■ WORK ORDER ■
Repeat the data as given. Images do not go in the copy.

________________________

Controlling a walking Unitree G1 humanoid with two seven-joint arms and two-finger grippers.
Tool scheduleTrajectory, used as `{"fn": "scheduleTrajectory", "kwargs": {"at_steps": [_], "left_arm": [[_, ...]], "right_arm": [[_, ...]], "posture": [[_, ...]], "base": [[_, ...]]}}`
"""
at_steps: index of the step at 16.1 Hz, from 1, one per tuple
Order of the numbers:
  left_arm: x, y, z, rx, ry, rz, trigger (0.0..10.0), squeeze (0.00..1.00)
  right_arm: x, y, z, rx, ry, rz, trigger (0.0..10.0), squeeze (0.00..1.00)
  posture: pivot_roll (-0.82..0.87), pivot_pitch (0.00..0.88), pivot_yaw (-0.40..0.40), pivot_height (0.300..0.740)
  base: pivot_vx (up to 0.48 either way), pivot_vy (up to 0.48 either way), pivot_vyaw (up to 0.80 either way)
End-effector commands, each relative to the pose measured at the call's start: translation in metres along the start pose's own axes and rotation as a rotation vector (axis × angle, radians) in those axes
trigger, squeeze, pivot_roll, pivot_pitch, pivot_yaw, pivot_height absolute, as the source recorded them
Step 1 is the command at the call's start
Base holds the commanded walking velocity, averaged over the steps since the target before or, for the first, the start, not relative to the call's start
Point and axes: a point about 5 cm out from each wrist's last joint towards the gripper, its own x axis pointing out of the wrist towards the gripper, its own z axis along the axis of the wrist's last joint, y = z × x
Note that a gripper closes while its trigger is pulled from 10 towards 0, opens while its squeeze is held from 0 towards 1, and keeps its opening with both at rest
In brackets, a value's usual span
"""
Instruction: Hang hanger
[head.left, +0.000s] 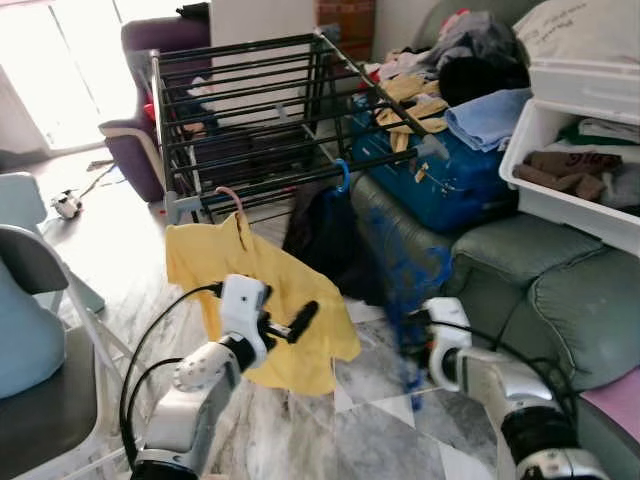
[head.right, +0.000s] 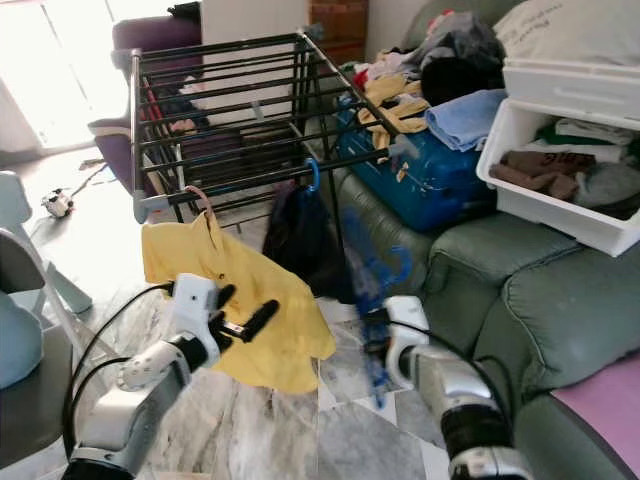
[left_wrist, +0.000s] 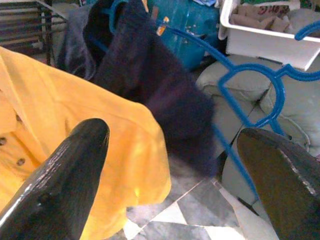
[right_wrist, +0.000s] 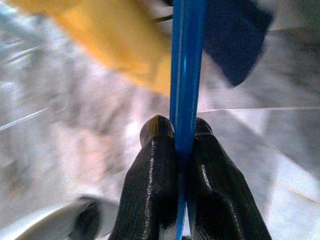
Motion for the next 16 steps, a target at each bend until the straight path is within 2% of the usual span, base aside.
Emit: {"fn": "scheduleTrajectory", "kwargs": {"at_steps": [1, 3, 4, 9, 11, 16], "left_arm": [[0.001, 0.0, 0.004, 0.014, -0.006, -0.006, 10.0, 0.0], [0.0, 0.001, 0.005, 0.011, -0.014, -0.002, 10.0, 0.0], [0.0, 0.001, 0.006, 0.008, -0.017, 0.0, 10.0, 0.0], [0.001, 0.001, 0.006, 0.012, -0.021, -0.005, 10.0, 0.0], [0.001, -0.001, 0.005, 0.013, -0.015, -0.024, 10.0, 0.0], [0.002, 0.0, 0.005, 0.011, -0.012, -0.023, 10.0, 0.0]], "right_arm": [[-0.003, 0.005, 0.007, -0.022, -0.018, 0.038, 10.0, 0.0], [-0.004, 0.013, 0.005, -0.053, -0.006, 0.084, 10.0, 0.0], [-0.004, 0.009, 0.006, -0.058, -0.012, 0.051, 10.0, 0.0], [-0.017, -0.031, 0.023, -0.092, -0.123, -0.259, 10.0, 0.0], [-0.019, -0.036, 0.026, -0.09, -0.122, -0.278, 10.0, 0.0], [-0.016, -0.036, 0.026, -0.101, -0.116, -0.272, 10.0, 0.0]], "posture": [[-0.13, 0.0, 0.061, 0.74], [-0.13, 0.0, 0.061, 0.74], [-0.13, 0.0, 0.061, 0.74], [-0.14, 0.0, 0.065, 0.74], [-0.14, 0.0, 0.068, 0.74], [-0.14, 0.0, 0.069, 0.74]], "base": [[0.0, 0.0, 0.0], [0.0, 0.0, 0.0], [0.0, 0.0, 0.0], [0.0, 0.0, 0.0], [0.381, 0.0, 0.0], [0.418, 0.0, 0.0]]}}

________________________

■ SOLUTION TO THIS TASK ■
Controlling a walking Unitree G1 humanoid with two seven-joint arms and two-finger grippers.
Tool scheduleTrajectory, used as `{"fn": "scheduleTrajectory", "kwargs": {"at_steps": [_], "left_arm": [[_, ...]], "right_arm": [[_, ...]], "posture": [[_, ...]], "base": [[_, ...]]}}`
"""
at_steps: index of the step at 16.1 Hz, from 1, one per tuple
Order of the numbers:
  left_arm: x, y, z, rx, ry, rz, trigger (0.0..10.0), squeeze (0.00..1.00)
  right_arm: x, y, z, rx, ry, rz, trigger (0.0..10.0), squeeze (0.00..1.00)
  posture: pivot_roll (-0.82..0.87), pivot_pitch (0.00..0.88), pivot_yaw (-0.40..0.40), pivot_height (0.300..0.740)
  base: pivot_vx (up to 0.48 either way), pivot_vy (up to 0.48 either way), pivot_vyaw (up to 0.80 either way)
End-effector commands, each relative to the pose measured at the call's start: translation in metres along the start pose's own axes and rotation as a rotation vector (axis × angle, radians) in those axes
trigger, squeeze, pivot_roll, pivot_pitch, pivot_yaw, pivot_height absolute, as the source recorded them
Step 1 is the command at the call's start
Base holds the commanded walking velocity, averaged over the steps since the target before or, for the first, the start, not relative to the call's start
Point and axes: a point about 5 cm out from each wrist's last joint towards the gripper, its own x axis pointing out of the wrist towards the gripper, its own z axis along the axis of the wrist's last joint, y = z × x
Note that a gripper closes while its trigger is pulled from 10 towards 0, opens while its squeeze is held from 0 towards 1, and keeps its opening with both at rest
In brackets, a value's usual span
"""
Instruction: Hang hanger
[head.left, +0.000s] 
[head.right, +0.000s] 
[left_wrist, +0.000s] 
[right_wrist, +0.000s] 
Motion for the next 16 steps, a target at each bend until the straight path is within 2% of the usual span, base aside.
Emit: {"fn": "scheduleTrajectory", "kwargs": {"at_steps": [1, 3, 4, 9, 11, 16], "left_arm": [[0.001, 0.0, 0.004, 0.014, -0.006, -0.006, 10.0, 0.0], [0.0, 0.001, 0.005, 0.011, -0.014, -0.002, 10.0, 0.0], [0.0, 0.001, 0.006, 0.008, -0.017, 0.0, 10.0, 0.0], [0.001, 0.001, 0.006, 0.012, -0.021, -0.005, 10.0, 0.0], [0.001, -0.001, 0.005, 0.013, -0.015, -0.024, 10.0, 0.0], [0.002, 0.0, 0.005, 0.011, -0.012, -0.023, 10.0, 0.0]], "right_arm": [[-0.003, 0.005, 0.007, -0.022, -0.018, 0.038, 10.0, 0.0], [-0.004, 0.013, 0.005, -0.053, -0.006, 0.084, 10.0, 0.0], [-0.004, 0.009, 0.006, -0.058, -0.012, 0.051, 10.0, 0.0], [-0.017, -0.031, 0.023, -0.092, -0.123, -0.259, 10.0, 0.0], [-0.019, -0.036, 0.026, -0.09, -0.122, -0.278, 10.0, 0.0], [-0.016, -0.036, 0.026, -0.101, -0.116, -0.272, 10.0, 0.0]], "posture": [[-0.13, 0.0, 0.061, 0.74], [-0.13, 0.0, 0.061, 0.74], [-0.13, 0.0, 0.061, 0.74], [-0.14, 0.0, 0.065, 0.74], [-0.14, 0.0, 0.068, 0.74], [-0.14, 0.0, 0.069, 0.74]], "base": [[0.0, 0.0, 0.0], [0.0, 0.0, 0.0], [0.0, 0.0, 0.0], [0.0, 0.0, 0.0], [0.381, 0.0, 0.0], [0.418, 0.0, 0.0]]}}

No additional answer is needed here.